«Я позвоню в полицию, — сказала она. — Они вас быстро найдут».
Он оттолкнул телефон прямо на крошки и пролитое на столе молоко. Оттолкнул кошку, лизавшую что-то желеобразное. Он все-таки позвонит контактным лицам. И Ирэн.
Глава двадцать седьмая
ОСАДНОЕ ПОЛОЖЕНИЕ, ЛЕГКАЯ БЕСЕДА
Улицы были завалены мусором. Ист-ривер-парк напоминал разоренный горный район. Среди куч мусора копошились группы бездомных и спрессовывали в пакеты еще пригодные к употреблению предметы. Он прищурил глаза: увиденное было похоже на развалины Дрездена после бомбежки. От станции метро он пробирался к 6-ой Улице, по мусорному лабиринту добрался до большой воды: Ист-Ривер. Перепрыгивал через мусорные баки и пластиковые пакеты, демонстрировавшие свои растерзанные внутренности. Обходил кучи мусора, которые в некоторых местах доходили до окон первого этажа. Это напомнило ему одну суровую зиму его детства. Тогда копали проходы сквозь снежные заносы. Окрестности Гринвич-Виллидж были покрыты толстым слоем отбросов. Уборщики мусора уже неделю бастовали.
Было душно, тяжелые облака стелились низко над Манхэттеном. Собирался дождь. Уши пронзал отчаянный детский крик. Засыпан мусором был и высокий, слегка обшарпанный дом, который он с трудом отыскал. Здесь тоже валялись горы пластиковых пакетов, к входу вел настил из отбросов. Их, громко ругаясь, швырял лопатой старик. При каждом взмахе он отпускал ругательство и смотрел на Грегора Градника, как будто тот тоже был в какой-то мере виноват в этом осадном положении. Грегор долго выискивал нужное среди множества имен, и только, когда нажал на звонок, сердце забилось быстрее.
«Лифта нет, — сказала она, — мне понадобится минута, чтобы спуститься».
В течение этой минуты он наблюдал за человеком, который, ритмично ругаясь, ритмично швырял отбросы. Он кидал их на верхушку высокой кучи, с краев которой они медленно осыпались вниз. Вдруг ему показалось, что на склоне мусорного холма он видит знакомый предмет. Наружу, как рука утопленника, торчал руль велосипеда. А под ним, как глаз утопленника, велосипедный фонарь.

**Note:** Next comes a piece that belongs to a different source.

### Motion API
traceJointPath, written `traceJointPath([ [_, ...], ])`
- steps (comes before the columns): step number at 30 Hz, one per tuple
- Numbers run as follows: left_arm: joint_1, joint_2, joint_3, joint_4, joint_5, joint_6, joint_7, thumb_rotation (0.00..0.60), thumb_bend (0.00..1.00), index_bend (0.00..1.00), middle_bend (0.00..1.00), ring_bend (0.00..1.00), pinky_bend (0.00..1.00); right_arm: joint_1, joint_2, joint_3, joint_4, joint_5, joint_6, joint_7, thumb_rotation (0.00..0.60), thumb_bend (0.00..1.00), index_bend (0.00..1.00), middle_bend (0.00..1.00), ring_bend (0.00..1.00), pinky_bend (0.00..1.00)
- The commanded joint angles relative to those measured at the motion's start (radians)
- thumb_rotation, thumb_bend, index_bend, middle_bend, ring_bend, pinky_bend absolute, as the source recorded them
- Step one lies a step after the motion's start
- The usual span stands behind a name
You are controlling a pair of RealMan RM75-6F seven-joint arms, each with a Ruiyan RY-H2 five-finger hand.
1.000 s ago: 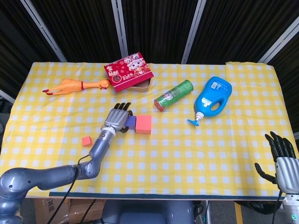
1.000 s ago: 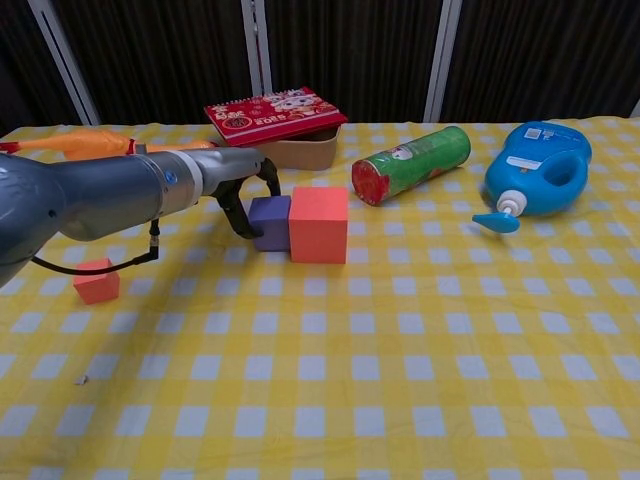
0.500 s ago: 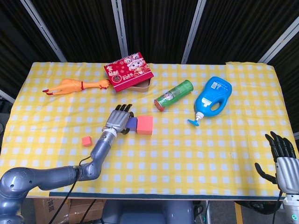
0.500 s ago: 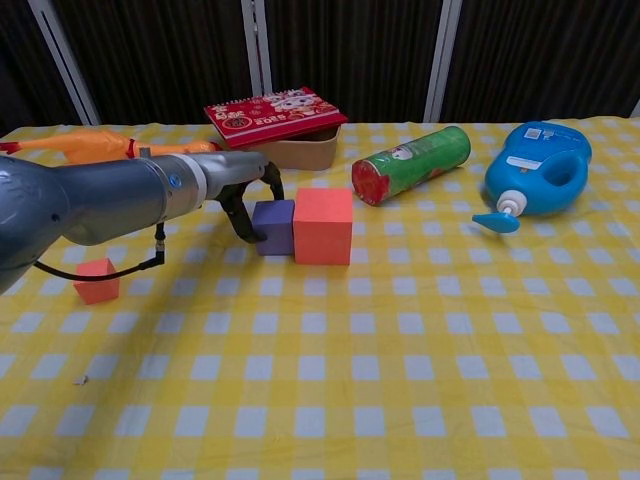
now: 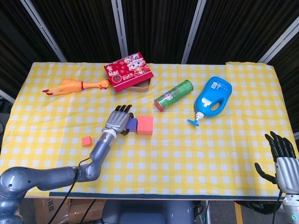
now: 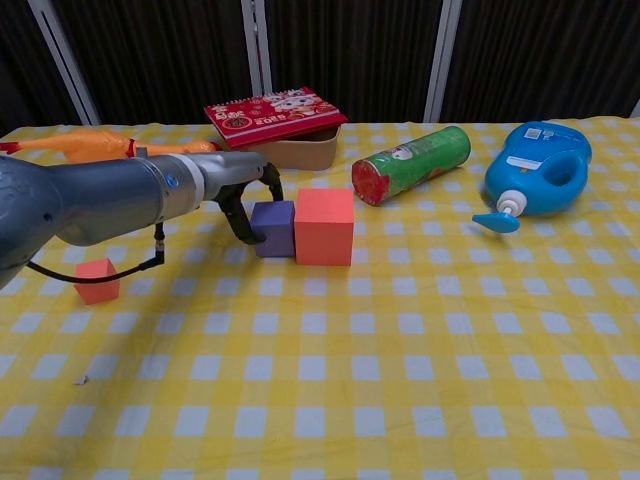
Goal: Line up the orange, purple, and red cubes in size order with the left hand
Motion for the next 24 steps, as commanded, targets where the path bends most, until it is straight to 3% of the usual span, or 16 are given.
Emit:
traceJointPath([
  [1, -0.002, 0.000, 0.005, -0.002, -0.006, -0.001, 0.004, 0.600, 0.34, 0.35, 0.00, 0.00, 0.01, -0.001, -0.001, 0.001, 0.001, -0.003, 0.004, 0.002, 0.600, 0.37, 0.00, 0.00, 0.00, 0.04],
  [15, 0.013, 0.035, 0.018, -0.063, -0.013, 0.030, 0.002, 0.600, 0.29, 0.27, 0.00, 0.00, 0.01, -0.001, -0.004, 0.000, 0.007, -0.012, 0.012, 0.009, 0.600, 0.37, 0.00, 0.00, 0.00, 0.04],
  [24, 0.110, 0.184, 0.048, -0.265, 0.069, 0.103, -0.072, 0.600, 0.28, 0.26, 0.00, 0.00, 0.01, -0.002, -0.004, 0.001, 0.008, -0.014, 0.016, 0.003, 0.600, 0.37, 0.00, 0.00, 0.00, 0.04],
])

Он услышал, как мягкие тапочки бегут по металлической лестнице. Потом она возникла в дверном проеме, ногой придерживая дверь. Нога была загорелой, покрытой золотистыми волосками на коже цвета позднего лета, дальше вверх начинался край легких шорт для бега. «Trashy, — сказала она. — Нежный, гадкий, милый». Это точно была она. — «Не зайдешь?»

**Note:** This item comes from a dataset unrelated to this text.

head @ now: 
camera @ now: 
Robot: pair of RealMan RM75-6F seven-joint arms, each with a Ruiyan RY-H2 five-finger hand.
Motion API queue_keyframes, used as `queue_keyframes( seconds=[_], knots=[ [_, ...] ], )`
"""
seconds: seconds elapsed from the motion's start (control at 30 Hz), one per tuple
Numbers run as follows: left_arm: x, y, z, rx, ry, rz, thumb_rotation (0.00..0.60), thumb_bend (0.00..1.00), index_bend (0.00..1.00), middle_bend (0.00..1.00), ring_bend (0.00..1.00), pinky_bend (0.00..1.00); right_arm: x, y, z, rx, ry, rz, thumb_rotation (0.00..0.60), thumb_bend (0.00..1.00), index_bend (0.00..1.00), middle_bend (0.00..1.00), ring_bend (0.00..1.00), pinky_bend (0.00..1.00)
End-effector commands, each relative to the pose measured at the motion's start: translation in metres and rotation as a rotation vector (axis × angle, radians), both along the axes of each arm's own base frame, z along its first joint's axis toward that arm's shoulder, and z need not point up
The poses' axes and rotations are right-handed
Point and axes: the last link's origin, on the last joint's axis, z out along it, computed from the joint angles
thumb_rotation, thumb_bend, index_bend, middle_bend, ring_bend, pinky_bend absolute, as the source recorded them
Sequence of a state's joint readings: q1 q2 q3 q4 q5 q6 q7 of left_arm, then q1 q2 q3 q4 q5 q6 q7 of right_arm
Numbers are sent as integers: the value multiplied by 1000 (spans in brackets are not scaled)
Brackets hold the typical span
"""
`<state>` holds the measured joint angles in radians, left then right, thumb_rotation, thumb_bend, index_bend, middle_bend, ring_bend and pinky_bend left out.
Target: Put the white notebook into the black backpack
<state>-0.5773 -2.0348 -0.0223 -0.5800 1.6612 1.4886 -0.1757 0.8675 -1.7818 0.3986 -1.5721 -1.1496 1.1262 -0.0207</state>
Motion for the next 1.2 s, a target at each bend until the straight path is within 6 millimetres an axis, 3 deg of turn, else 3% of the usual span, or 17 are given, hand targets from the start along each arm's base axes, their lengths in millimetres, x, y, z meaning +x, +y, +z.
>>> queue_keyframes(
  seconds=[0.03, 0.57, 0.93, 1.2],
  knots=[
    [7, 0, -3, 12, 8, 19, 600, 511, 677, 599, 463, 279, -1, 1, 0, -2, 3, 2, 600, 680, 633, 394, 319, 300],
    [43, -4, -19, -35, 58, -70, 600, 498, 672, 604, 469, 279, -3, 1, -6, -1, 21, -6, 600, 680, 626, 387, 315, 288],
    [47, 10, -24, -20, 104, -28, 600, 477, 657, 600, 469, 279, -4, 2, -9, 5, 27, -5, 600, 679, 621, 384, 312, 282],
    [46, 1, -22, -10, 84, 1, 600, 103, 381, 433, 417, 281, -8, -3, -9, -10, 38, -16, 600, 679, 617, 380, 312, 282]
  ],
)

Он карабкался с ней по лестнице, ведущей на верх этой башни, куда-то под самые небеса, мимо бесчисленных дверей. Вскоре он начал задыхаться.

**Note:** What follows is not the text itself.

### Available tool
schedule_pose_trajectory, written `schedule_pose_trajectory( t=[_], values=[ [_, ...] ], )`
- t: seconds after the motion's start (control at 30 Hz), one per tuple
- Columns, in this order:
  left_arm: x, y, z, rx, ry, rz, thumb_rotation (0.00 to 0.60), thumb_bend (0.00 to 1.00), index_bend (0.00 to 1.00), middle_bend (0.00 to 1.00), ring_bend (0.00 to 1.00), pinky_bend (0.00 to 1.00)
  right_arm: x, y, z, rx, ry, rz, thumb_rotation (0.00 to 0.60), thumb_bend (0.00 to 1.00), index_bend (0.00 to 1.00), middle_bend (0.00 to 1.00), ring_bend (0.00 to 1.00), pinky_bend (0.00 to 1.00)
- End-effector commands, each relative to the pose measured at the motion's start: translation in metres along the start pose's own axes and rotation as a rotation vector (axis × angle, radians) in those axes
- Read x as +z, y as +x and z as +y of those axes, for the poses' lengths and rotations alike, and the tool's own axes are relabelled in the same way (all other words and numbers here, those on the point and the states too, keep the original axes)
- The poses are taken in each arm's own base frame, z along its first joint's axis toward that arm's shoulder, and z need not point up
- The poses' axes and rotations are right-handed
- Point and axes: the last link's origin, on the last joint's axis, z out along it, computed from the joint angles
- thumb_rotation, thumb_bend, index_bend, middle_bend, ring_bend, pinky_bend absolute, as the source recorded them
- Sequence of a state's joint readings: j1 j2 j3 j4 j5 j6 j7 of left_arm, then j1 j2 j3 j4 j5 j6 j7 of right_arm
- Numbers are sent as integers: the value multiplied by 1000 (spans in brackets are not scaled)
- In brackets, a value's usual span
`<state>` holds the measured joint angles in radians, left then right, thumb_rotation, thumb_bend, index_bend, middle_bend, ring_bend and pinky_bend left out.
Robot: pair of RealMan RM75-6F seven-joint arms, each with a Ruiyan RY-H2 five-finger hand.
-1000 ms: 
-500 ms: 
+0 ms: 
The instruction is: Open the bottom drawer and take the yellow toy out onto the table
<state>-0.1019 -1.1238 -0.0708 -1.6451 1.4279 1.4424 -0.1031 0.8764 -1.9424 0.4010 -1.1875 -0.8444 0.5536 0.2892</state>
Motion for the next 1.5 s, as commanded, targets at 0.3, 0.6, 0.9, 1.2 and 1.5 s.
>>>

«Тут высоко, подняться сможешь?»
«Без проблем».
«Ты все еще куришь?»
«Осадное положение», — сказал Питер. Экран за его спиной показывал мусор, который ветер разносил по 5-й Авеню. Квартира меньше, окна тоже меньше, никакого испанского балкона. Ирэн садится по-турецки, забрасывает в рот горсть чего-то жующегося.
«Нас запрут по домам», — произносит Ирэн.
«Я уже сижу в темноте, — отвечает Грегор. — Живу в полуподвале».
Ирэн перехватывает его взгляд и накрывает свои колени покрывалом. Она сидит по-турецки.
«Помню, — говорит Грегор, — тут как-то много снега навалило…»
«Это не снег, — замечает Питер, — снег не воняет».
«Конечно, — продолжает Грегор, — я хочу сказать…»
Питер молча наливает вино.
«Меня не взяли на работу», — вдруг говорит Ирэн.
«Это Нью-Йорк», — замечает Питер.
Картинка на экране гуляет по неубранным кучам перед нью-йоркской мэрией.
«Это недалеко отсюда», — говорит Ирэн.
«Если дело не пойдет, — говорит Питер, — мы с тобой соберем чемоданы и поедем обратно».
«Нет, не поедем», — отвечает Ирэн.
«Ты читал книгу „Рабы Нью-Йорка“?» — спрашивает Питер.
«Нет», — отвечает Грегор.
«Должен прочитать, — говорит Ирэн, — все ее читают».
Они потягивают вино и слушают возбужденный голос диктора. Камера фиксирует крысу, исследующую подступы к мусорному баку, а потом карабкающуюся по стене.
«Господи боже», — вырывается у Ирэн.
«Отвратительно», — произносит Питер.
«Я запишу себе, — говорит — Грегор. — „Рабы Нью-Йорка“?»